Farmers Union lobbyist to lead Ag Department

Walz picked Thom Petersen, a Pine City horse farmer and longtime Minnesota Farmers Union government relations director, to lead the Department of Agriculture. Petersen said his long career lobbying for producers would help guide his work.

"My top thing is to work for our farmers but our whole state is very important to agriculture," Petersen said.

Walz taps DFL senator for Human Services post

Walz said the decision to appoint Lourey to the post came as part of a campaign promise to bring down the cost of health care in Minnesota. Both said fulfilling that pledge was worth the loss of a seat in the Senate.

"I think (what) we all need to understand is that we're not doing these jobs to win elections, we're doing these jobs to improve people's lives," Walz said. "If we don't figure out this health care piece and have the best person, which is Sen. Lourey, in that position, everybody can worry about this in 2020."

Lourey's DFL peers in the Senate sent a letter to Walz Thursday, expressing their support for the appointment. Lourey said he will work on a plan to allow Minnesotans to opt in to the state's MinnesotaCare program, but didn't have details about what the proposal would look like.

"There is more agreement than one might think," Lourey said, pointing to public polling.

A holdover to lead Department of Health

One holdover, Department of Health Commissioner Jan Malcolm, was re-appointed to the post to assist with the transition process. Walz said the length of her term had not yet been determined.

Another 10 commissioner slots remained vacant on Thursday, and Walz indicated he'd announce at least some of those picks on Friday, Jan. 4.

"We're not going to dodge the tough issues, we're going to lean into those issues," Walz said, days before he was set to be sworn into office. "We're not going to silo up and try to pit one group against another, we're going to bring those groups of stakeholders together."

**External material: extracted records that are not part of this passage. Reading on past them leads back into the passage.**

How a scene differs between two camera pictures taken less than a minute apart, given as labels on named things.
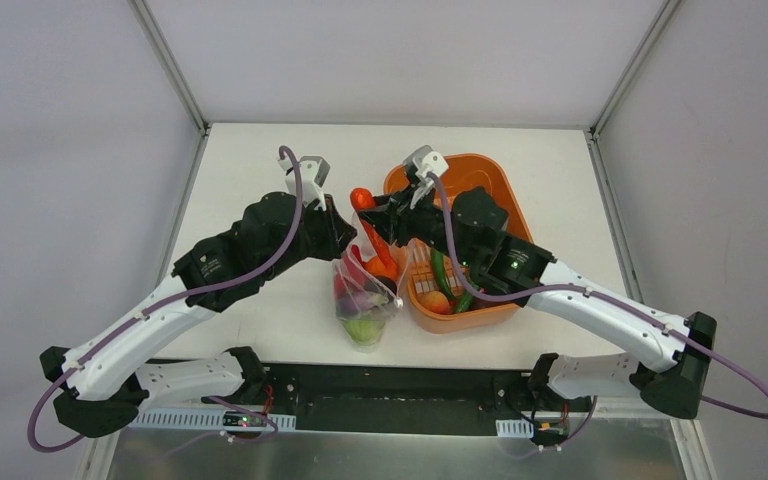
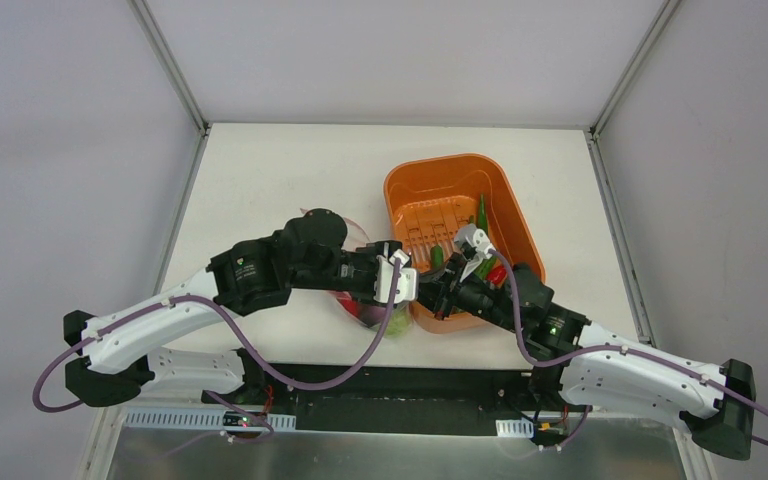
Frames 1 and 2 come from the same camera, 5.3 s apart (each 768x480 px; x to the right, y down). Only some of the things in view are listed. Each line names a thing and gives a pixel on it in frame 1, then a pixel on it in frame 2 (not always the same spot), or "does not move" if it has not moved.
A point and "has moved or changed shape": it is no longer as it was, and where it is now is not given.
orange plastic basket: x=440 y=300 does not move
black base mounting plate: x=427 y=398 does not move
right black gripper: x=397 y=216 -> x=455 y=285
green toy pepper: x=440 y=271 does not move
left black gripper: x=330 y=226 -> x=371 y=273
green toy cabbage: x=364 y=330 -> x=399 y=324
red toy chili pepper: x=355 y=263 has moved or changed shape
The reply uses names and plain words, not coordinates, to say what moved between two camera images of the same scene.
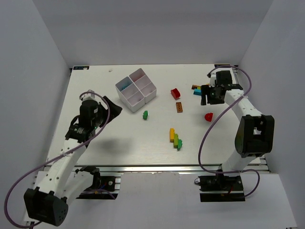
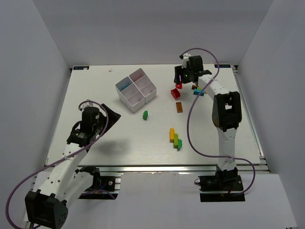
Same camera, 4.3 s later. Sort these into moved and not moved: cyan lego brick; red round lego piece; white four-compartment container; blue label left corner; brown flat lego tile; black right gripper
Moved: red round lego piece; black right gripper
Not moved: white four-compartment container; cyan lego brick; blue label left corner; brown flat lego tile
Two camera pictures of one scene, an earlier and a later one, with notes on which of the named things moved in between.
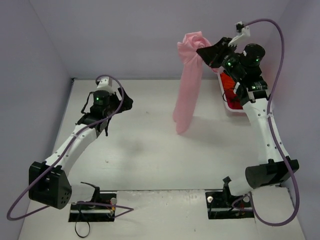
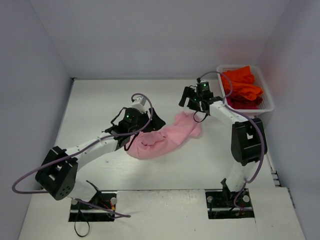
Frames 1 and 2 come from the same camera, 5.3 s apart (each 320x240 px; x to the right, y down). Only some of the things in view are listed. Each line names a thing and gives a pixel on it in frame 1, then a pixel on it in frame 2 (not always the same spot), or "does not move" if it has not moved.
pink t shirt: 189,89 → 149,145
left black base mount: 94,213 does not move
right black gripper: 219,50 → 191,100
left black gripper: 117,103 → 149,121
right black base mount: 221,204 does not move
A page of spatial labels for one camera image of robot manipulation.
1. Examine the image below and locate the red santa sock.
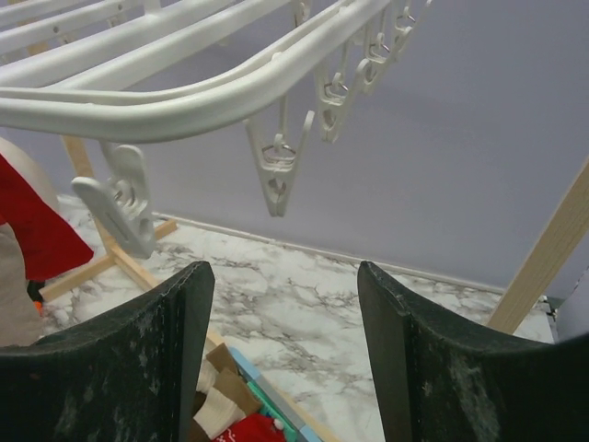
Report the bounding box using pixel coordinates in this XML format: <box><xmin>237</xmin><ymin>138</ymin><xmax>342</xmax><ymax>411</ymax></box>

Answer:
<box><xmin>1</xmin><ymin>157</ymin><xmax>94</xmax><ymax>281</ymax></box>

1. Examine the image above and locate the red snowflake sock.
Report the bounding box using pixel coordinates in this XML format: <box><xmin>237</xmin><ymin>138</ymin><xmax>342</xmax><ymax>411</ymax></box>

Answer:
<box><xmin>214</xmin><ymin>413</ymin><xmax>286</xmax><ymax>442</ymax></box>

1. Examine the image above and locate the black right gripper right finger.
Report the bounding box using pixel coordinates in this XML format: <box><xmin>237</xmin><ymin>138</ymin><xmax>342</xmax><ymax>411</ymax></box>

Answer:
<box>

Here are the appointments:

Department of Agriculture Commissioner

Petersen owns a horse farm near Pine City and has been a long time director of government relations director for the Minnesota Farmers Union. The has served on various boards and committees advocating for Minnesota farmers.

Department of Natural Resources Commissioner

Strommen, 46, is an assistant DNR commissioner for the divisions of Fish and Wildlife and Parks and Trails. She has worked at DNR in some capacity since 2012. Prior to that, Strommen worked as policy director for Friends of the Boundary Waters Wilderness.

Minnesota Pollution Control Agency Commissioner

Laura Bishop, 48, worked most recently as the chief of sustainability and corporate responsibility officer at Best Buy, where she set up goals to reduce the company's carbon footprint. Before that, Bishop worked for the state, the White House and with the federal Departments of Education and State.

Department of Health Commissioner

Malcolm, 63, served as the Department's commissioner under former-Gov. Jesse Ventura's administration from 1999 through 2003 and was again appointed last year by the Dayton administration. Prior to working in state government, Malcolm taught as an adjunct faculty member at the University of Minnesota School of Public Health and was involved in public health policy and advocacy work.

Department of Human Services Commissioner

Lourey is a state senator and public policy consultant from Kerrick who has been a vocal advocate for expanding access to health care coverage in the state. The 51 year old is also a farmer and teaches at the University of Minnesota's School of Public Health.

Bureau of Mediation Services Commissioner

Janet L. Johnson, 66, is a 42-year employee at the Bureau of Mediation Services who started as a hearing reporter and rose to the position of labor mediations manager. She will become the bureau's first female commissioner.

Department of Human Rights Commissioner

Rebecca Lucero, 37, serves as the public policy director at the Minnesota Council of Nonprofits where she has shaped inclusion and equity frameworks. Prior to working at the council, Lucero worked in public policy and advocacy, as well as in the legal field.